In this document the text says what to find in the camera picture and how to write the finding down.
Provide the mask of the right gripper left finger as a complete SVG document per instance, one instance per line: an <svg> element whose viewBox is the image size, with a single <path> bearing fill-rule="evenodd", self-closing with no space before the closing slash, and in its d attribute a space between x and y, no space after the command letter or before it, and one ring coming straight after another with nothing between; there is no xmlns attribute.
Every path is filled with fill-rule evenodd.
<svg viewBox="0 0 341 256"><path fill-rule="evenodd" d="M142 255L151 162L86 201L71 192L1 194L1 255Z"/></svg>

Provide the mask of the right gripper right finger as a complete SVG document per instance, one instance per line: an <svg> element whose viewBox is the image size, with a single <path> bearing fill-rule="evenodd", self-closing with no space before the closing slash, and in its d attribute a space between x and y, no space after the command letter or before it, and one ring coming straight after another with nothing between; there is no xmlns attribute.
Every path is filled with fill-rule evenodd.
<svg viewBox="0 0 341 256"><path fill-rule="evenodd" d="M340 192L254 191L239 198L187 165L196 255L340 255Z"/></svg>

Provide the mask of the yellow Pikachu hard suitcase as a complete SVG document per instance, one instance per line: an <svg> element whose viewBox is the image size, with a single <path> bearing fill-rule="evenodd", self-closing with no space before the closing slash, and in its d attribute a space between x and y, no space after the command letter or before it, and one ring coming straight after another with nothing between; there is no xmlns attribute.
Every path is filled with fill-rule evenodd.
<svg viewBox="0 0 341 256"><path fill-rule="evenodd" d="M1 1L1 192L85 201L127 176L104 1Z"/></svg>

[What you should do]
Go through the material and set every line down again exactly.

[Output of the exercise]
In this document the text says what to find in the camera picture and how to write the finding down.
Provide the mask of the right gripper left finger as a complete SVG document per instance, one instance per line: an <svg> element whose viewBox is the image size, with a single <path> bearing fill-rule="evenodd", self-closing with no space before the closing slash, and in its d attribute a space between x and y, no space after the command letter or before it, and one ring coming straight after another with nothing between; there is no xmlns attribute.
Every path is filled with fill-rule evenodd.
<svg viewBox="0 0 341 256"><path fill-rule="evenodd" d="M142 255L151 162L86 201L71 192L1 194L1 255Z"/></svg>

Provide the mask of the right gripper right finger as a complete SVG document per instance, one instance per line: an <svg> element whose viewBox is the image size, with a single <path> bearing fill-rule="evenodd", self-closing with no space before the closing slash, and in its d attribute a space between x and y, no space after the command letter or before it, and one ring coming straight after another with nothing between; there is no xmlns attribute.
Every path is filled with fill-rule evenodd.
<svg viewBox="0 0 341 256"><path fill-rule="evenodd" d="M340 192L254 191L239 198L187 165L196 255L340 255Z"/></svg>

Provide the mask of the yellow Pikachu hard suitcase as a complete SVG document per instance, one instance per line: an <svg> element whose viewBox is the image size, with a single <path> bearing fill-rule="evenodd", self-closing with no space before the closing slash, and in its d attribute a space between x and y, no space after the command letter or before it, and one ring coming straight after another with nothing between; there is no xmlns attribute.
Every path is filled with fill-rule evenodd.
<svg viewBox="0 0 341 256"><path fill-rule="evenodd" d="M1 1L1 192L85 201L127 176L104 1Z"/></svg>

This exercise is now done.